Pour justifier cette hausse, les barmen et brasseurs ont toujours déploré l’inflation que traverse ce secteur depuis le début de la guerre en Ukraine. En mars dernier, au cours de l’inauguration de la nouvelle chaîne d’embouteillage de la Sabc, le Dg, Stéphane Descazeaud faisait déjà un plaidoyer en faveur de la hausse du prix de la bière. « 5 ans que le prix de la bière n’a pas augmenté au Cameroun. 3 ans que nous subissons un tsunami inflationniste sur les matières premières, le carburant, l’électricité, le gaz, les salaires, les taxes, la hausse des droits d’accises décidée dans la loi de finance 2024, ne font qu’apporter l’insécurité à la fragilité déjà palpable ».

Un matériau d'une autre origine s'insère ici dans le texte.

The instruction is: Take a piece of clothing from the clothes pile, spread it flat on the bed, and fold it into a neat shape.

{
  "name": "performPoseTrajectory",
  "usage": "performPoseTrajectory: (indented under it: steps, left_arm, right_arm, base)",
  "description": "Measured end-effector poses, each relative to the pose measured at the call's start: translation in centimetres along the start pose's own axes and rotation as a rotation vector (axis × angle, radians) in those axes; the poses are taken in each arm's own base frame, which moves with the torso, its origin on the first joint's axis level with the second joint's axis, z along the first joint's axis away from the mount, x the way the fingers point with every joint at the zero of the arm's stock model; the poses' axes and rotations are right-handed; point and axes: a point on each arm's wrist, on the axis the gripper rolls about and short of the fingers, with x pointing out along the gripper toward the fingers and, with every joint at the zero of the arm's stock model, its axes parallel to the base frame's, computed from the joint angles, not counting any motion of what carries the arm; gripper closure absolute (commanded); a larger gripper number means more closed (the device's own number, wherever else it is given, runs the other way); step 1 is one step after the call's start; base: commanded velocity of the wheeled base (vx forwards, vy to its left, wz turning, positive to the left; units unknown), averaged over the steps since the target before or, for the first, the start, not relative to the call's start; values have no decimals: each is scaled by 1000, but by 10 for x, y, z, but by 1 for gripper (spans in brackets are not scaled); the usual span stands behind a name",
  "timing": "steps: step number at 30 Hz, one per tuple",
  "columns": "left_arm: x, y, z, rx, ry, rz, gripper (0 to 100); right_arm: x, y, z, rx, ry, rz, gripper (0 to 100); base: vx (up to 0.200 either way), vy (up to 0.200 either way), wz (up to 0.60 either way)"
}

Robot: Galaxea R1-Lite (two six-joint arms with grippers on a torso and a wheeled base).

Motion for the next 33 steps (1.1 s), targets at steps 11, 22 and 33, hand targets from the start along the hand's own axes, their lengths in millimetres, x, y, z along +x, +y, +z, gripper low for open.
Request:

Lire aussi : Comprendre la crise de confiance entre le gouvernement, les opérateurs économiques et les syndicats du secteur brassicole.

Et de poursuivre. « Nous subissons les coupures d’électricité qui ont réduit notre capacité de production depuis décembre dernier et endommagé de nombreux de nos équipements pour lesquels nous n’avons pas toujours les pièces de rechange disponibles ». D’où les ruptures de stocks, menaces qui pèsent sur la filière, non-respect des prix de vente…

La question des taxes

Cependant, barmen et brasseurs s’accordent à dire qu’il revient à l’Etat de faire que le secteur brassicole se porte bien, indiquant que sur le prix de la bière, près de 50% du prix de la bière vendu est composé de taxes qui sont reversées à l’Etat. « Il revient simplement à l’Etat de réduire ces taxes, et on pourra vendre la bière même à 500 Fcfa ou moins sans que ça ne nuise à personne », note un barman. « C’est à se demander si l’Etat a décidé de tuer ce secteur. Lorsque le ministre du commerce demande de ne pas vendre à 700 Fcfa alors que le secteur se meurt, alors que les chiffres des sociétés brassicoles sont en, baisse, c’est à se demander si on veut tuer ce secteur », s’indigne un barman. Les barmen qui disent ne pas savoir à quel Saint se vouer disent attendre de voir si les résolutions prises au cours de la réunion du 16 octobre avec les brasseurs seront appliquées.